# TASK PROMPT:
Would you repeat each line below precisely as it stands?
THE DATA Block Start
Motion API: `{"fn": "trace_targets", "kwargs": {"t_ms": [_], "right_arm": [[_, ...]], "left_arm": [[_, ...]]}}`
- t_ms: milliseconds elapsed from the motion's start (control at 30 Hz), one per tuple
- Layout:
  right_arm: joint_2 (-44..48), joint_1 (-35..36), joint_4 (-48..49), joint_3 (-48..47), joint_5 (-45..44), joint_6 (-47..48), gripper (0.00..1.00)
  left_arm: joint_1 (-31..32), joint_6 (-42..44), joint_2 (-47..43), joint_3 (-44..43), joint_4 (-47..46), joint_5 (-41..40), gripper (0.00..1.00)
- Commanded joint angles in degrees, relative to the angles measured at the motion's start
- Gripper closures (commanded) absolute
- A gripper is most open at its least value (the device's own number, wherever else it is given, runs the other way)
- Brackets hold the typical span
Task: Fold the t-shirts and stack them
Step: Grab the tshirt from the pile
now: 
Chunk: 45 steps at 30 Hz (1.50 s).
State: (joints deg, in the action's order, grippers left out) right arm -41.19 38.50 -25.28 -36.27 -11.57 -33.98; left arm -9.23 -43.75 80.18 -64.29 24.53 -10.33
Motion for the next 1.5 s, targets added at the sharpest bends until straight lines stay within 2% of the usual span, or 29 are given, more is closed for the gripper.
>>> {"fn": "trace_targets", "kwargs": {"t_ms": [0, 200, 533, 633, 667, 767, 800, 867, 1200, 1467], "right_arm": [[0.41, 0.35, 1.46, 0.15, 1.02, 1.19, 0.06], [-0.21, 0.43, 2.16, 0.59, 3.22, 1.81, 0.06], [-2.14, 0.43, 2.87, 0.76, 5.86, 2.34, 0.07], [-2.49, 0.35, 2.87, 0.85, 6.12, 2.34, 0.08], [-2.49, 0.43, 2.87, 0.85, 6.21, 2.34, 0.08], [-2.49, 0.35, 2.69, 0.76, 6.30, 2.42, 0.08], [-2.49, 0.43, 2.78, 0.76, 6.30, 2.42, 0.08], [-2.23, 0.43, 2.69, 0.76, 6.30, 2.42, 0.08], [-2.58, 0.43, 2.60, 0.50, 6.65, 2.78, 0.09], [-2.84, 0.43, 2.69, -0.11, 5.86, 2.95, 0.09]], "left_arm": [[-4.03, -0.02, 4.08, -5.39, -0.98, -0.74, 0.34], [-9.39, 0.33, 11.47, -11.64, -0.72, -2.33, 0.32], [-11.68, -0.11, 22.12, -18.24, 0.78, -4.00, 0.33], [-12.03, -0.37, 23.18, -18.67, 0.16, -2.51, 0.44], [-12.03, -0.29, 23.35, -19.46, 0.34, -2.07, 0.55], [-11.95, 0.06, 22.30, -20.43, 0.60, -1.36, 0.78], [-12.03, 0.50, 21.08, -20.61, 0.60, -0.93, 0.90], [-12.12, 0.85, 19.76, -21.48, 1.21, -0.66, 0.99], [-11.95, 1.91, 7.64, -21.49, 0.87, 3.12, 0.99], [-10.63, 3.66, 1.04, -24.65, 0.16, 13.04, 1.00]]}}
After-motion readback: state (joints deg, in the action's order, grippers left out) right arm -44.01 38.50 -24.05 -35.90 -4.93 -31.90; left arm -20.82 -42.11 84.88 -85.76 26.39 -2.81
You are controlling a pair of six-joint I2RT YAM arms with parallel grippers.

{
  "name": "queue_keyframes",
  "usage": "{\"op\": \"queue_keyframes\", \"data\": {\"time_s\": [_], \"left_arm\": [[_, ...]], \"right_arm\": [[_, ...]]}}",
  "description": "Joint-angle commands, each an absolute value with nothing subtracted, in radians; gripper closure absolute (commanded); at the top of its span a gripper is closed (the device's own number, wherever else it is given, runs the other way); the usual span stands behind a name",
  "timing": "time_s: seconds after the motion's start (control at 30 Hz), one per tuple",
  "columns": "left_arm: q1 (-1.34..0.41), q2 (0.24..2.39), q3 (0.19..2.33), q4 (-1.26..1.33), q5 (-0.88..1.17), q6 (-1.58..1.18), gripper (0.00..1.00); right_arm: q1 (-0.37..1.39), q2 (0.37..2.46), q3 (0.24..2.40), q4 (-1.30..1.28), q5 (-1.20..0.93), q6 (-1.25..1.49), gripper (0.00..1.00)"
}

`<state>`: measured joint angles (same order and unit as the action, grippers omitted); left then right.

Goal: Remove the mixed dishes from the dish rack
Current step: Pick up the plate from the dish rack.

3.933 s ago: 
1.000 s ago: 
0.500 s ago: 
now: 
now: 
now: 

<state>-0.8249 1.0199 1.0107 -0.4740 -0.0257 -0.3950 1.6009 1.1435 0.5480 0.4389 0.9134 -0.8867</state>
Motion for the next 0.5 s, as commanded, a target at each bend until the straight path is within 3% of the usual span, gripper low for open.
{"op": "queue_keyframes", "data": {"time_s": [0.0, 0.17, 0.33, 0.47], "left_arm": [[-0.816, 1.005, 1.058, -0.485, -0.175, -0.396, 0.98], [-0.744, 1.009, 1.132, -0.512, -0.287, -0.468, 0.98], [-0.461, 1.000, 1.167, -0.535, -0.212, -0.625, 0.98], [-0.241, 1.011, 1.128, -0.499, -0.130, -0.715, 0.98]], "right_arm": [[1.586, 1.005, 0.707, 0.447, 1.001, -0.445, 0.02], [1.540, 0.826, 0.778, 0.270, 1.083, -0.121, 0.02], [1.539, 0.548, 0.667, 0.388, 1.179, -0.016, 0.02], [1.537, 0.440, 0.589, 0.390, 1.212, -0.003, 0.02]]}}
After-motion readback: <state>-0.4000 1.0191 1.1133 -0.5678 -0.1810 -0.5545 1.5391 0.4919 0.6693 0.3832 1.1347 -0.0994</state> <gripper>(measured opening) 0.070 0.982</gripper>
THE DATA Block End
# YOUR SOLUTION:
Motion API: `{"fn": "trace_targets", "kwargs": {"t_ms": [_], "right_arm": [[_, ...]], "left_arm": [[_, ...]]}}`
- t_ms: milliseconds elapsed from the motion's start (control at 30 Hz), one per tuple
- Layout:
  right_arm: joint_2 (-44..48), joint_1 (-35..36), joint_4 (-48..49), joint_3 (-48..47), joint_5 (-45..44), joint_6 (-47..48), gripper (0.00..1.00)
  left_arm: joint_1 (-31..32), joint_6 (-42..44), joint_2 (-47..43), joint_3 (-44..43), joint_4 (-47..46), joint_5 (-41..40), gripper (0.00..1.00)
- Commanded joint angles in degrees, relative to the angles measured at the motion's start
- Gripper closures (commanded) absolute
- A gripper is most open at its least value (the device's own number, wherever else it is given, runs the other way)
- Brackets hold the typical span
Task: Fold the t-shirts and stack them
Step: Grab the tshirt from the pile
now: 
Chunk: 45 steps at 30 Hz (1.50 s).
State: (joints deg, in the action's order, grippers left out) right arm -41.19 38.50 -25.28 -36.27 -11.57 -33.98; left arm -9.23 -43.75 80.18 -64.29 24.53 -10.33
Motion for the next 1.5 s, targets added at the sharpest bends until straight lines stay within 2% of the usual span, or 29 are given, more is closed for the gripper.
>>> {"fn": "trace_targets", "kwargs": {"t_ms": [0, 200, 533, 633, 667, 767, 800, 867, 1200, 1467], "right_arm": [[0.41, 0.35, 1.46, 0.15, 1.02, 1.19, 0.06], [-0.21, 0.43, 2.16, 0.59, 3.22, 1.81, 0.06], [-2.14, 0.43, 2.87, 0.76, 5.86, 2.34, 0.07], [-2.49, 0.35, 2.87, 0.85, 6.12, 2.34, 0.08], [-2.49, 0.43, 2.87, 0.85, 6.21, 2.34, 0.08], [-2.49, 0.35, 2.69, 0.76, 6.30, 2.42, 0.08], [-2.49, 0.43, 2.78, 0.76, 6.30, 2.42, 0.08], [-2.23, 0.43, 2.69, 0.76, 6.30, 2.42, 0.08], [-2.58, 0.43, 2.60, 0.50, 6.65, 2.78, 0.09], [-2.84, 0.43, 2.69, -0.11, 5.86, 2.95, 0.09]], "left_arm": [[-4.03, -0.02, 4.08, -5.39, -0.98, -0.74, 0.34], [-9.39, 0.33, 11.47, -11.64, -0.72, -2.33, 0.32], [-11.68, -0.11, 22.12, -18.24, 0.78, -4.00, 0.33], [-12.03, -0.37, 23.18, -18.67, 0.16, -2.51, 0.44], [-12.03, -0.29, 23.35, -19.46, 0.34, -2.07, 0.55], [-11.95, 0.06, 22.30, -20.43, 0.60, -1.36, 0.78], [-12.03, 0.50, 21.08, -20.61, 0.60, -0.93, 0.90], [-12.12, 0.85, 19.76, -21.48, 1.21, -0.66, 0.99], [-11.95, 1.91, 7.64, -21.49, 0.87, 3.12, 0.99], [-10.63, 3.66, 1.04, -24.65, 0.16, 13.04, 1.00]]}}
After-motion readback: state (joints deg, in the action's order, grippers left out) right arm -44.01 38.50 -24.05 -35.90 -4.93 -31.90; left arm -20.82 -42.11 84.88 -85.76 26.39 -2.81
You are controlling a pair of six-joint I2RT YAM arms with parallel grippers.

{
  "name": "queue_keyframes",
  "usage": "{\"op\": \"queue_keyframes\", \"data\": {\"time_s\": [_], \"left_arm\": [[_, ...]], \"right_arm\": [[_, ...]]}}",
  "description": "Joint-angle commands, each an absolute value with nothing subtracted, in radians; gripper closure absolute (commanded); at the top of its span a gripper is closed (the device's own number, wherever else it is given, runs the other way); the usual span stands behind a name",
  "timing": "time_s: seconds after the motion's start (control at 30 Hz), one per tuple",
  "columns": "left_arm: q1 (-1.34..0.41), q2 (0.24..2.39), q3 (0.19..2.33), q4 (-1.26..1.33), q5 (-0.88..1.17), q6 (-1.58..1.18), gripper (0.00..1.00); right_arm: q1 (-0.37..1.39), q2 (0.37..2.46), q3 (0.24..2.40), q4 (-1.30..1.28), q5 (-1.20..0.93), q6 (-1.25..1.49), gripper (0.00..1.00)"
}

`<state>`: measured joint angles (same order and unit as the action, grippers omitted); left then right.

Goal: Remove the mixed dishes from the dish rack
Current step: Pick up the plate from the dish rack.

3.933 s ago: 
1.000 s ago: 
0.500 s ago: 
now: 
now: 
now: 

<state>-0.8249 1.0199 1.0107 -0.4740 -0.0257 -0.3950 1.6009 1.1435 0.5480 0.4389 0.9134 -0.8867</state>
Motion for the next 0.5 s, as commanded, a target at each bend until the straight path is within 3% of the usual span, gripper low for open.
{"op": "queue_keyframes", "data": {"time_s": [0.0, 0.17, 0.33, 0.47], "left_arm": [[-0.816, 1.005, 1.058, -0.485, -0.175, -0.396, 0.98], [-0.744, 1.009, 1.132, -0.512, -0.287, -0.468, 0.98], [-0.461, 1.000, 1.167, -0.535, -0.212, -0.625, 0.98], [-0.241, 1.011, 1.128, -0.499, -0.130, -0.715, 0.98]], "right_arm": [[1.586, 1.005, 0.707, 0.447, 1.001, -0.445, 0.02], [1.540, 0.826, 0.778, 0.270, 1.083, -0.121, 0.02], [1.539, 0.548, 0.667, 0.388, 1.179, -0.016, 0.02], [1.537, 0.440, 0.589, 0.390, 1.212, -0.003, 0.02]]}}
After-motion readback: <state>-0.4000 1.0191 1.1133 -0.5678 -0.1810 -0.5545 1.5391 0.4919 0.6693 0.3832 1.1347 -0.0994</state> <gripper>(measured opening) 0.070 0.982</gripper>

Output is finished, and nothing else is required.